Work request -> Everything in the data below is left aside except the lines from the one containing "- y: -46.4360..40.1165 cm" through the one containing "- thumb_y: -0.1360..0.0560"; repeat those exactly.

Segment Open

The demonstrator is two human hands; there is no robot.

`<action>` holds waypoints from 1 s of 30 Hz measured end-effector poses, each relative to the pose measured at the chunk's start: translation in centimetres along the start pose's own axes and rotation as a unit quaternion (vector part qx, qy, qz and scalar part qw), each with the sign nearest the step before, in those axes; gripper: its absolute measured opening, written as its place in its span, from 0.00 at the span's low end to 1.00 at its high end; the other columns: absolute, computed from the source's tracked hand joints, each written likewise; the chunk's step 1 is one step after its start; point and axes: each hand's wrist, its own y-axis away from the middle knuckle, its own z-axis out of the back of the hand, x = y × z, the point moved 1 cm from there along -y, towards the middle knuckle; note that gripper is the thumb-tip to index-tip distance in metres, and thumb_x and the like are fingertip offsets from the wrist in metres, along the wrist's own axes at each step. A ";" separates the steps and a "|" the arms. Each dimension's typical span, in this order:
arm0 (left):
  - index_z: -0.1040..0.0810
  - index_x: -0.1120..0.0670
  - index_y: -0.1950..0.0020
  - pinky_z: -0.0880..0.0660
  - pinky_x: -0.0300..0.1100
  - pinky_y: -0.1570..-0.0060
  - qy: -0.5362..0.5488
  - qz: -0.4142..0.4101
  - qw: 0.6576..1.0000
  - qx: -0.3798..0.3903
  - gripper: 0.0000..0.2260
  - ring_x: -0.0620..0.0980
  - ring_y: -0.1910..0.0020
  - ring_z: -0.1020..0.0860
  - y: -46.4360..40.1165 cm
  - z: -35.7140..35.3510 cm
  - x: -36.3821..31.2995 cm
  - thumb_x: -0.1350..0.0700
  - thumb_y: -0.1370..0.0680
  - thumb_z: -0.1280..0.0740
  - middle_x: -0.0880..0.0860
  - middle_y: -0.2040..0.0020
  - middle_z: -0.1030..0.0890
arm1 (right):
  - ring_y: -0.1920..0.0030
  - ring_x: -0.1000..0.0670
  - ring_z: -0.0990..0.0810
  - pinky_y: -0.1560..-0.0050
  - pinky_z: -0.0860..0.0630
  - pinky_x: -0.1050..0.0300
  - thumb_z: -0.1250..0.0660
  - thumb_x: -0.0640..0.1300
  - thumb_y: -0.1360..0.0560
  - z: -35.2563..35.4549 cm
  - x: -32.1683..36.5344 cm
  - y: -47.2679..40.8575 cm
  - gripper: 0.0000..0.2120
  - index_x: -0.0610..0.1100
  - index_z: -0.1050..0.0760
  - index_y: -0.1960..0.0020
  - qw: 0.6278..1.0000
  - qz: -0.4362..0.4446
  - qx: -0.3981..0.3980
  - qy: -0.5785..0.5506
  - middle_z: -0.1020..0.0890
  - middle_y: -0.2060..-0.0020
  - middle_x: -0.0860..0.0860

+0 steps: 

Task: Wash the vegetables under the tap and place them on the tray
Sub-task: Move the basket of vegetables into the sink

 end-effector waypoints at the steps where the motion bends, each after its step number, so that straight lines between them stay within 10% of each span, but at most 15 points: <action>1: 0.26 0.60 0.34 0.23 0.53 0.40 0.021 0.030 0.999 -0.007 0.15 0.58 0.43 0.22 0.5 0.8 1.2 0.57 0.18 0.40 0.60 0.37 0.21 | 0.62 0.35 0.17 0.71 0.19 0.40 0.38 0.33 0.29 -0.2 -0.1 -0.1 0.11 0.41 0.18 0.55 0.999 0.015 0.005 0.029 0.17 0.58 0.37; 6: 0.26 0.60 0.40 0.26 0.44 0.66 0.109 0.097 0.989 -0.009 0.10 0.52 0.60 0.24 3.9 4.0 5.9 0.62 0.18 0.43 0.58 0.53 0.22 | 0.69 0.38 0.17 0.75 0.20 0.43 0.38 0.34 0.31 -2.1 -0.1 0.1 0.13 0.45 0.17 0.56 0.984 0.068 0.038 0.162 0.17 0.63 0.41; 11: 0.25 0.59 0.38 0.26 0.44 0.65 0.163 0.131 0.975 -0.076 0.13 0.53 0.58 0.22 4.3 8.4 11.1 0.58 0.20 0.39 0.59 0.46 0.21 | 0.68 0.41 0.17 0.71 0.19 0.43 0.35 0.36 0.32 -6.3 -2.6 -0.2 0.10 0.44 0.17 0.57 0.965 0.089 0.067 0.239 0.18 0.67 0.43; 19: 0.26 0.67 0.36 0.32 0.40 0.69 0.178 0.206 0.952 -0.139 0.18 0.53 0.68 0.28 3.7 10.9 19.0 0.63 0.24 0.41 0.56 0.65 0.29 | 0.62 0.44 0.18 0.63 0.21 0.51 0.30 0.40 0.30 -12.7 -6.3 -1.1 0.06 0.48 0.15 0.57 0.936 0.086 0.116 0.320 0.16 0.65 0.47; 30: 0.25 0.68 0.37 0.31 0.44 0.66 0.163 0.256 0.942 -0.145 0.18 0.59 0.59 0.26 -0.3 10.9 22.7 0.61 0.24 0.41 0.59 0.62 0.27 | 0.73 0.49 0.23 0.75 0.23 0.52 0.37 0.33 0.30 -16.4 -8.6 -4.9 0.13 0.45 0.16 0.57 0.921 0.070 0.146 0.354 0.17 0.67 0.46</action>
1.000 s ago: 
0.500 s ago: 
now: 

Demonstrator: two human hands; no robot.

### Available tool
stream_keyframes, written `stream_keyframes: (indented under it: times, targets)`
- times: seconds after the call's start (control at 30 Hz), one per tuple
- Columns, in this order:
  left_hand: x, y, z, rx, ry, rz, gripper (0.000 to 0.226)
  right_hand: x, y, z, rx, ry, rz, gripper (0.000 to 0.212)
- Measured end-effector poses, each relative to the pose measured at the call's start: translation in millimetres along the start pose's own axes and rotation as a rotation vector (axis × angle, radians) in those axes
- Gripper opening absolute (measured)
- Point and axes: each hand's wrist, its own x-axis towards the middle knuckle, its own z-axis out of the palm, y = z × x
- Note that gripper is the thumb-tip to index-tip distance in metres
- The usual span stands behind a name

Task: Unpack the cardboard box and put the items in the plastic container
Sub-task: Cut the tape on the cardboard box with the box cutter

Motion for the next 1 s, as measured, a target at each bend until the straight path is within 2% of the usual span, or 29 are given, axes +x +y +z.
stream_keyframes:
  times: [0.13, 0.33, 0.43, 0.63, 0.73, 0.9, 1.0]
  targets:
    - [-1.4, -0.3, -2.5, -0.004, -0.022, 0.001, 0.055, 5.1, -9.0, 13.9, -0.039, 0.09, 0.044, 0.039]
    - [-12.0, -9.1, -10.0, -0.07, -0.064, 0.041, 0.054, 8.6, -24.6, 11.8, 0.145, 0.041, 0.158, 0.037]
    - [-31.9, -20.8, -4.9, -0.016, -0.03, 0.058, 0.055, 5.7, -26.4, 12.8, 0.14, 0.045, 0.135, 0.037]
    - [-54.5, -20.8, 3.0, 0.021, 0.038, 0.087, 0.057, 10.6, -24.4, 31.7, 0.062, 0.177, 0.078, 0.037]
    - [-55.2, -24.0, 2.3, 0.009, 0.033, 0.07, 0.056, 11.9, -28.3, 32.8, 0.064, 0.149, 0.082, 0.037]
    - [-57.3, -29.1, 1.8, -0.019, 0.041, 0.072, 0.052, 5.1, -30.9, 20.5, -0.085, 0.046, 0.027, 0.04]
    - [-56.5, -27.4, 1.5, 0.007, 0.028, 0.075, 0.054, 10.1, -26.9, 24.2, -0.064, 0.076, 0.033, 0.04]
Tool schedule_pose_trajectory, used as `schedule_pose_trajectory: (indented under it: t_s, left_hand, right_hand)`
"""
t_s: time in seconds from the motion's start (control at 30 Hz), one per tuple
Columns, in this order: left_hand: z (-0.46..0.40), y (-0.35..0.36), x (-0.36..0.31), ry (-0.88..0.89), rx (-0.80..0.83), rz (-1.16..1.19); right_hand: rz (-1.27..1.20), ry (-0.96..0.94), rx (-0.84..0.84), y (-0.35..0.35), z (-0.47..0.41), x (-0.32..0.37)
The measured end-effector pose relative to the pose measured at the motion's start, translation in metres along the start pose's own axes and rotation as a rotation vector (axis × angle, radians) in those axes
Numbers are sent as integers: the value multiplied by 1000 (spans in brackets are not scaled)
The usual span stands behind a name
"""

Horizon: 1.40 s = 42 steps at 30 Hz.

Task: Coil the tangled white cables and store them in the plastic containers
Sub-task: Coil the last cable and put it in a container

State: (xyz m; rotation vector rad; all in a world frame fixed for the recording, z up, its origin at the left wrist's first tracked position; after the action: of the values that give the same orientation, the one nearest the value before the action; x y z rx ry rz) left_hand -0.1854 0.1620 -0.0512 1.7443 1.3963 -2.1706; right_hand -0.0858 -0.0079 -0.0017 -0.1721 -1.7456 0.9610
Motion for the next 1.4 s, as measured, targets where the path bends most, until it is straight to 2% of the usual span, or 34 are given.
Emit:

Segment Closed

Task solution ->
  - y: -46.4360..40.1165 cm
  - z: -35.7140..35.3510 cm
  - x: -36.3821..31.2995 cm
  - thumb_x: -0.1350..0.0700
  - thumb_y: -0.1370..0.0680
  - thumb_z: -0.1280..0.0740
  - middle_x: -0.0880..0.0860
  - middle_y: -0.2040..0.0020
  - middle_z: -0.1030..0.0890
arm1 (right):
  - ring_y: -0.1920..0.0030
  - ring_x: -0.1000..0.0670
  - ring_z: -0.0990..0.0810
  - pinky_y: -0.1560..-0.0050
  - pinky_z: -0.0860..0.0630
  - pinky_x: -0.1050..0.0300
  - thumb_z: -0.1250..0.0660
  - thumb_x: -0.0640..0.1300
  - thumb_y: -0.1360..0.0560

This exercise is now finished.